-------- Collected data

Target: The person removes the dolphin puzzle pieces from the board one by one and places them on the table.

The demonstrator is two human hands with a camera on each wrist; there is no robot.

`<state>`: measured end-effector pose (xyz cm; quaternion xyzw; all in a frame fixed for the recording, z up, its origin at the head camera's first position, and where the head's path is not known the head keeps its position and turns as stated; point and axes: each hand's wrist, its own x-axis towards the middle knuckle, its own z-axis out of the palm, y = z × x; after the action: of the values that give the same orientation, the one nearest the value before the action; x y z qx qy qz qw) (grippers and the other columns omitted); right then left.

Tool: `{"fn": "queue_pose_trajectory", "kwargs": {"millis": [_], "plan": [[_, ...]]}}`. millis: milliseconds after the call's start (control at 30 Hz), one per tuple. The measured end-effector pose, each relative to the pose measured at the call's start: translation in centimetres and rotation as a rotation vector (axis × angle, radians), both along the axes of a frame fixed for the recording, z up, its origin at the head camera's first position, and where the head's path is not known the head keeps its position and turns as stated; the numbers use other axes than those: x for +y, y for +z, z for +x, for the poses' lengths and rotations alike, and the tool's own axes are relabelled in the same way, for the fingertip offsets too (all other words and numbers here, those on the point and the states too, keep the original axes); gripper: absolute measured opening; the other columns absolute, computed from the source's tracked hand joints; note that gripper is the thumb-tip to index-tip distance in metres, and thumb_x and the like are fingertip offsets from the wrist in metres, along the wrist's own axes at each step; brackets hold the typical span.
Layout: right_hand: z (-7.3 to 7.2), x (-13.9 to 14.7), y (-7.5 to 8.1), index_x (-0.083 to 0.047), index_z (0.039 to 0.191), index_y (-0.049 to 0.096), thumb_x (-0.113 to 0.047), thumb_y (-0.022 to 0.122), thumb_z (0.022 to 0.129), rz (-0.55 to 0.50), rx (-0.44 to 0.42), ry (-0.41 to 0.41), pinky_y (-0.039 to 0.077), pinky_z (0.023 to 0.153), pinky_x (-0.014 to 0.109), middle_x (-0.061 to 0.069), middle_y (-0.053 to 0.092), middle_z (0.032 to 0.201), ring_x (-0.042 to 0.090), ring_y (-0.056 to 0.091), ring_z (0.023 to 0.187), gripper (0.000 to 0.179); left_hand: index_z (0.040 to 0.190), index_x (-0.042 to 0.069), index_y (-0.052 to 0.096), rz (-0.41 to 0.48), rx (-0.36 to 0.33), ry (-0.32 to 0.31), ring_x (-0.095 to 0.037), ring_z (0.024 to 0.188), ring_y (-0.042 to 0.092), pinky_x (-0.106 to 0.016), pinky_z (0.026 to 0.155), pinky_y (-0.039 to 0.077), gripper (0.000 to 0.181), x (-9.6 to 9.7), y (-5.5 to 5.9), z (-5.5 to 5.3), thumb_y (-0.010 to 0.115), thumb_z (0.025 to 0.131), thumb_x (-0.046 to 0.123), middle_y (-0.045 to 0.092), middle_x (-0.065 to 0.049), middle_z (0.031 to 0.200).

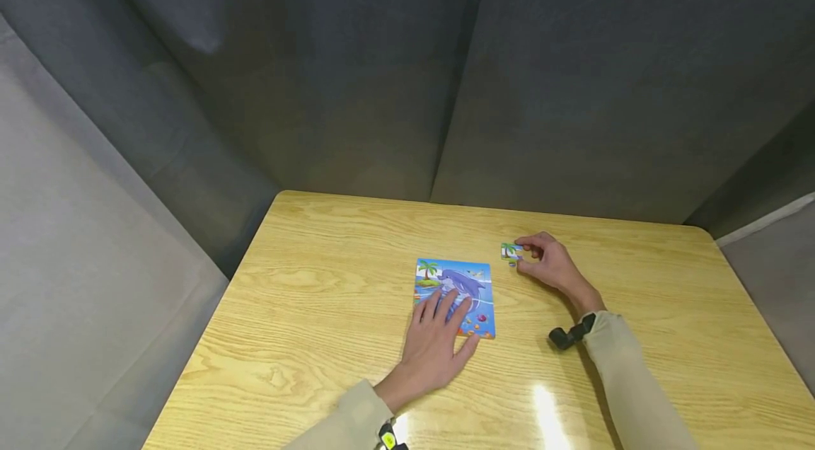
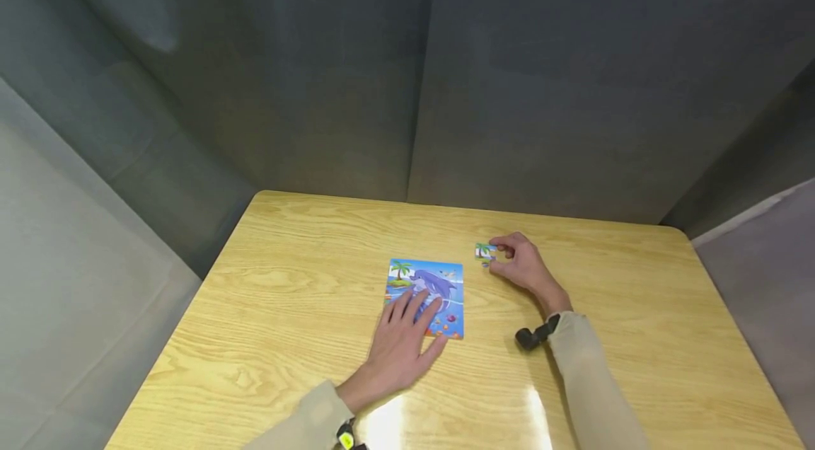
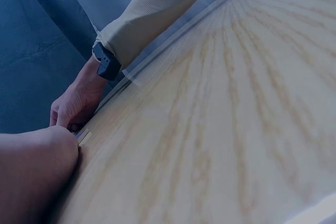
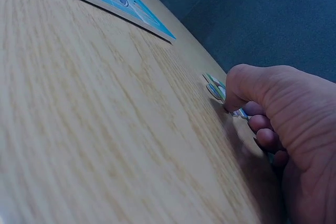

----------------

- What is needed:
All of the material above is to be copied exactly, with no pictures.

- Answer area:
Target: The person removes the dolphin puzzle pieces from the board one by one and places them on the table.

The demonstrator is two human hands with a camera on each wrist; there is no robot.

`<state>`: measured end-effector pose (xyz cm; quaternion xyzw; all in a frame fixed for the recording, z up, its origin at the head camera's first position, and where the head's path is not known the head keeps its position and turns as stated; point and axes: each hand's wrist, its own x-axis towards the middle knuckle, its own z-axis out of the palm, y = z × x; after the action: of the values that give the same orientation, the one nearest the value before the action; x y z qx qy qz qw) (grippers and the other columns omitted); right then left.

Tool: `{"fn": "queue_pose_trajectory", "kwargs": {"millis": [_], "plan": [[_, ...]]}}`. millis: milliseconds after the call's start (control at 30 Hz), one per tuple. The measured end-effector pose, each relative to the pose measured at the call's start: translation in centimetres and rotation as a rotation vector (axis × angle, radians), both along the axes of a frame fixed for the recording, z up, its origin at the head camera's first position, and where the head's path is not known the head keeps its position and turns as stated; the numbers use other axes than those: x for +y, y for +z, z for +x, for the poses' lengths and rotations alike, and the tool's own axes are relabelled in the same way, for the fingertip offsets too (all other words and numbers here, those on the point and the states too, keep the original axes); gripper: absolute measured opening; the other columns absolute, computed from the source's tracked hand joints; note that gripper is the thumb-tip to index-tip distance in metres, and thumb_x and the like are fingertip offsets from the wrist in metres, along the wrist's own axes at each step; brackets hold the typical span.
Layout: right_hand: z (-7.3 to 7.2), x (-13.9 to 14.7), y (-7.5 to 8.1), index_x (-0.083 to 0.047), index_z (0.039 to 0.191), index_y (-0.049 to 0.096), thumb_x (-0.113 to 0.047), thumb_y (-0.022 to 0.122), thumb_z (0.022 to 0.129), rz (-0.55 to 0.50), rx (-0.44 to 0.42), ry (-0.41 to 0.41), pinky_y (-0.039 to 0.077), pinky_z (0.023 to 0.153), pinky_x (-0.014 to 0.109), middle_x (-0.061 to 0.069), middle_y (-0.053 to 0.092), middle_z (0.032 to 0.201), ring_x (-0.042 to 0.090), ring_y (-0.056 to 0.091), ring_z (0.023 to 0.187), gripper (0.000 to 0.179); left_hand: index_z (0.040 to 0.190), index_x (-0.042 to 0.069), index_y (-0.052 to 0.096), rz (-0.41 to 0.48), rx (-0.36 to 0.33), ry (-0.32 to 0.31), ring_x (-0.095 to 0.037), ring_z (0.024 to 0.188), ring_y (-0.042 to 0.092), pinky_x (-0.106 to 0.016), pinky_z (0.026 to 0.155), pinky_y (-0.039 to 0.077), gripper (0.000 to 0.181), x (-9.6 to 9.7), y (-5.5 to 5.9), z (-5.5 to 5.3), thumb_y (-0.010 to 0.115), thumb_z (0.025 to 0.131), thumb_x (-0.046 to 0.123), middle_y (-0.045 to 0.092), middle_x (-0.065 to 0.049), middle_z (0.031 to 0.200).

No additional output is needed.